(Exercise description)
Go to the line holding "Segment the right" in the entries below and write out exactly every line down to and including the line holding "Provide the mask of the right robot hand.".

(Data entries)
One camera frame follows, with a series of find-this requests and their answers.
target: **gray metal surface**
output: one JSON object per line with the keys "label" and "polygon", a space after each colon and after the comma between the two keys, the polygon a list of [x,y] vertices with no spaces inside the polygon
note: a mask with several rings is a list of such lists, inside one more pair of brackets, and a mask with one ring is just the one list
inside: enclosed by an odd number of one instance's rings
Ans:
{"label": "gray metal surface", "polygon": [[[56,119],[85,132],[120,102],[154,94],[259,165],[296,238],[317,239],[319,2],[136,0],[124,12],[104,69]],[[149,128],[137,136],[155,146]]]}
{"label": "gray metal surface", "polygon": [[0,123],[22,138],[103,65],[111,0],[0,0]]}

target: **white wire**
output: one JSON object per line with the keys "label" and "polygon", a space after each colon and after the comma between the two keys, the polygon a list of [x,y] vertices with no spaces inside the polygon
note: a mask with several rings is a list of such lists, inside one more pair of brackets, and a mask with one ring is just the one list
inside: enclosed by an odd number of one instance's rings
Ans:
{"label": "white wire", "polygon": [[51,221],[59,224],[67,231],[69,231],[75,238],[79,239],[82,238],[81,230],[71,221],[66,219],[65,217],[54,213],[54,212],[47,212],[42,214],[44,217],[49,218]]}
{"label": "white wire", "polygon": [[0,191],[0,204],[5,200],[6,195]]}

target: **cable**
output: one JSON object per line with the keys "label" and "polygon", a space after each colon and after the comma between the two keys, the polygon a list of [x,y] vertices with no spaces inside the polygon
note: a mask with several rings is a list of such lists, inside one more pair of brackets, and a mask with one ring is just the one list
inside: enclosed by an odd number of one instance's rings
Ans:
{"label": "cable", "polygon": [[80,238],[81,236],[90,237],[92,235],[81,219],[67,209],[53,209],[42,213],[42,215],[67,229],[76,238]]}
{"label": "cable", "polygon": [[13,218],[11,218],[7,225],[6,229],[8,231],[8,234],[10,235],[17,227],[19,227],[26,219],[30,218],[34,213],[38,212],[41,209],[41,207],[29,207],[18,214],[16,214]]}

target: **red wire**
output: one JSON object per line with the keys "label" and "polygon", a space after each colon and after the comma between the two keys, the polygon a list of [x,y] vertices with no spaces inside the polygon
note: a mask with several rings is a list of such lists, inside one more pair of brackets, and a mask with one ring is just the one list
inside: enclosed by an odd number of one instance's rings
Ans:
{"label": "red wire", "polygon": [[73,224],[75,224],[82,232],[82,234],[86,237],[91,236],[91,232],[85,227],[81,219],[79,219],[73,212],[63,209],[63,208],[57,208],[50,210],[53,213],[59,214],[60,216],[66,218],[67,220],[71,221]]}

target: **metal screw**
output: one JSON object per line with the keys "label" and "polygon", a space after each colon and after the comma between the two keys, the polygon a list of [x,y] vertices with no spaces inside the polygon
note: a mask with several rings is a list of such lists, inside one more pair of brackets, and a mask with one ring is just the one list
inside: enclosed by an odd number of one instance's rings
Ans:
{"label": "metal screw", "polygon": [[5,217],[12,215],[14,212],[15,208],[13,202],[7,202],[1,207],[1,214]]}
...
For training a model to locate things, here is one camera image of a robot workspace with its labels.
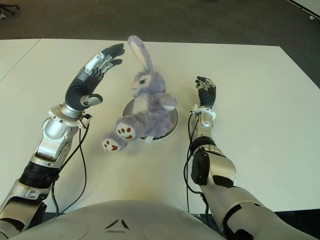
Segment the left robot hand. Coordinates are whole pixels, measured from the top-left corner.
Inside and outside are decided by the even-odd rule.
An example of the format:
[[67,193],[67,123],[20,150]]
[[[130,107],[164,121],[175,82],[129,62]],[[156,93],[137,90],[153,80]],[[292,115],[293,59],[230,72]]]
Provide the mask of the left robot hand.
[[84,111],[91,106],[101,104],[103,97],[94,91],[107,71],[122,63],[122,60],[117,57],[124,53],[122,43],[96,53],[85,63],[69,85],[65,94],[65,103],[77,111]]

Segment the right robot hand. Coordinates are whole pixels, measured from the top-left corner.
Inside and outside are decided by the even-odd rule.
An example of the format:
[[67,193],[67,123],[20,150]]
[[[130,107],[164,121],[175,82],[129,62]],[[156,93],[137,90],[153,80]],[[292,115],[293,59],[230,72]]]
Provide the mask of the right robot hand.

(Result below)
Segment the right robot hand. Coordinates are whole pixels, measured from the top-left corner.
Inside and outside are decided by the even-odd rule.
An example of the format:
[[67,193],[67,123],[20,150]]
[[[130,107],[164,121],[175,82],[129,62]],[[156,93],[137,90],[153,80]],[[292,115],[293,59],[230,72]]]
Provide the mask of the right robot hand.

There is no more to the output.